[Task item] Using the listing below, report all lines holding the word "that".

[Data provided]
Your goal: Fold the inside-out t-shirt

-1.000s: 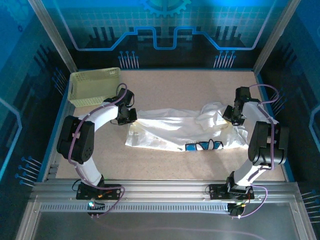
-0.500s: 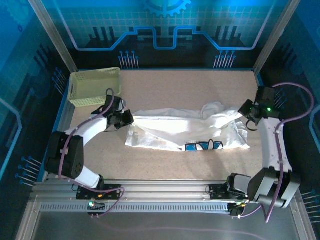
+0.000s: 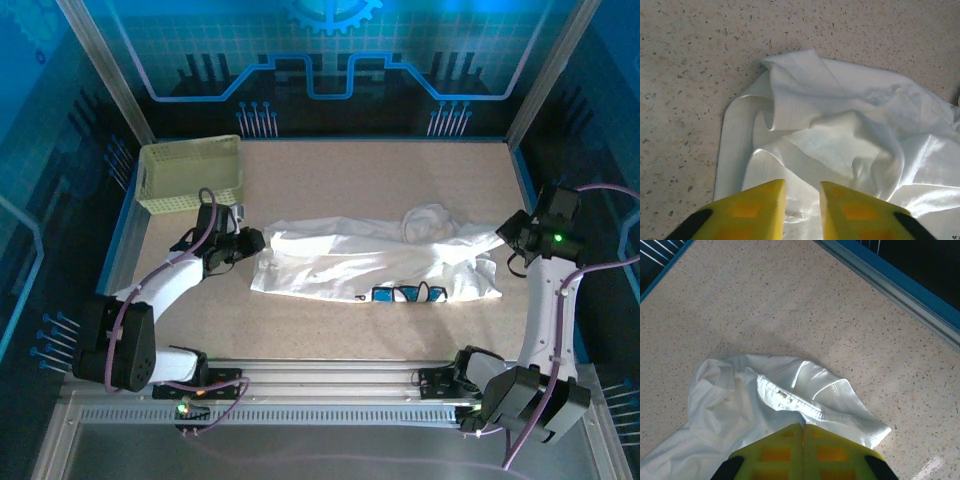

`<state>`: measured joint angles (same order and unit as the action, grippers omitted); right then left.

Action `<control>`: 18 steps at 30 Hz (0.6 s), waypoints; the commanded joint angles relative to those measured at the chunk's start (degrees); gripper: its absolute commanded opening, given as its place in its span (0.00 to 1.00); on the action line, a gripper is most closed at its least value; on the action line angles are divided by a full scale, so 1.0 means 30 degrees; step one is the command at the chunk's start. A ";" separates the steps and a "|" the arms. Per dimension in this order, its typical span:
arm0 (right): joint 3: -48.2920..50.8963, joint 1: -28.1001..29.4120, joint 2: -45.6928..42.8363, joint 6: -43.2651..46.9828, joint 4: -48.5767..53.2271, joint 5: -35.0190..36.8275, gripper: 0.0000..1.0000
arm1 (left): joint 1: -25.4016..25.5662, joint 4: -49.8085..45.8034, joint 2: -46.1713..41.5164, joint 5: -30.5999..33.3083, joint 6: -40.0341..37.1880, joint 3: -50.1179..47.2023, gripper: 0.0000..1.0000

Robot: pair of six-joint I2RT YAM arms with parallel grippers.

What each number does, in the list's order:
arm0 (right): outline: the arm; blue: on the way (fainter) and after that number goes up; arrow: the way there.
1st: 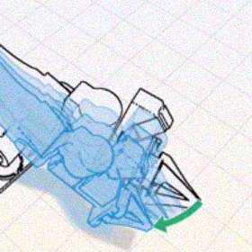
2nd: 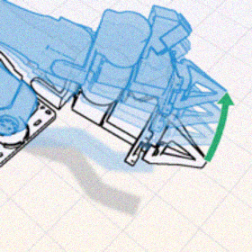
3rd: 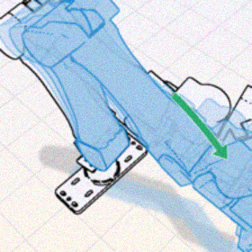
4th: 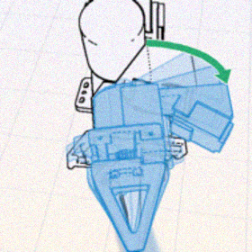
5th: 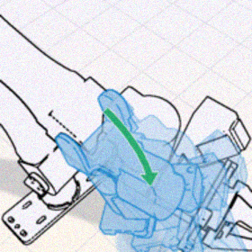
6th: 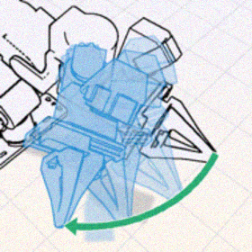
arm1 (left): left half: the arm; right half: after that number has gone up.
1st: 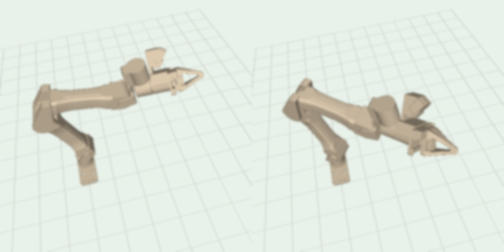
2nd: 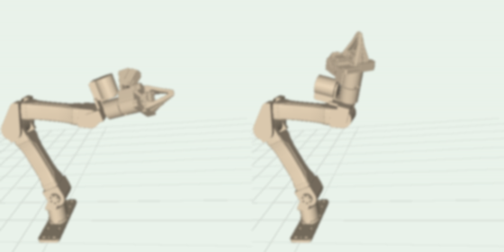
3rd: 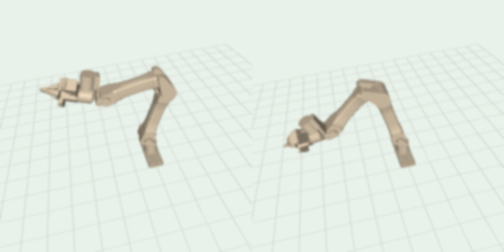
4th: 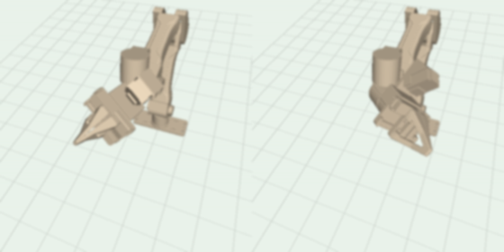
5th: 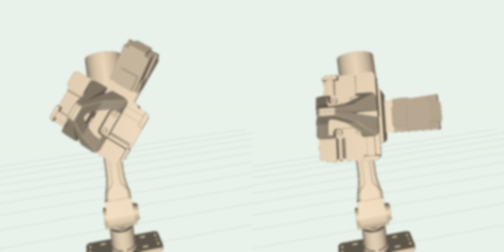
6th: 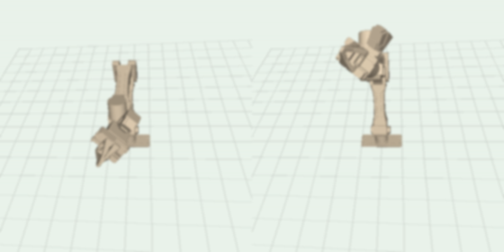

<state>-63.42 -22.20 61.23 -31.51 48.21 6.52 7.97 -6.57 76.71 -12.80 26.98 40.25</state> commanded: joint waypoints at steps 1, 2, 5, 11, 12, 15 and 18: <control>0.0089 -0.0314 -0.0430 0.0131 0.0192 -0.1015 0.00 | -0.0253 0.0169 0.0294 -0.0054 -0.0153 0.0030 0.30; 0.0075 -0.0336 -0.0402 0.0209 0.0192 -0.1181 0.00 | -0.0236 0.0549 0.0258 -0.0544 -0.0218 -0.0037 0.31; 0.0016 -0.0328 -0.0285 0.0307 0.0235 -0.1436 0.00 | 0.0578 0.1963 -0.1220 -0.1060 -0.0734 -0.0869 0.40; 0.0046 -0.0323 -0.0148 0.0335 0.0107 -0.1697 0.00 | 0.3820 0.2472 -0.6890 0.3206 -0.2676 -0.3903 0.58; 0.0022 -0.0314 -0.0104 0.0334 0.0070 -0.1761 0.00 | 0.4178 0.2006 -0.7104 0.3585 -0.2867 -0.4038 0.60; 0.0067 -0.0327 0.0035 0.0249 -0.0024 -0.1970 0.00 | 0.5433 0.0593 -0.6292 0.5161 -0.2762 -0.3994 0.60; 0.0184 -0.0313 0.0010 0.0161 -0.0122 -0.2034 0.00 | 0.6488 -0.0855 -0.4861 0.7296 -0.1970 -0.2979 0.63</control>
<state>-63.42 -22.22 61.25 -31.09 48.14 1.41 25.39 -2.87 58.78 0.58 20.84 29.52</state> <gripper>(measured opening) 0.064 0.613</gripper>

[Response to this exercise]
arm0 (right): outline: the arm; blue: on the way (fainter) and after that number goes up; arrow: the way there.
arm1 (left): left half: the arm; right half: after that number has gone up.

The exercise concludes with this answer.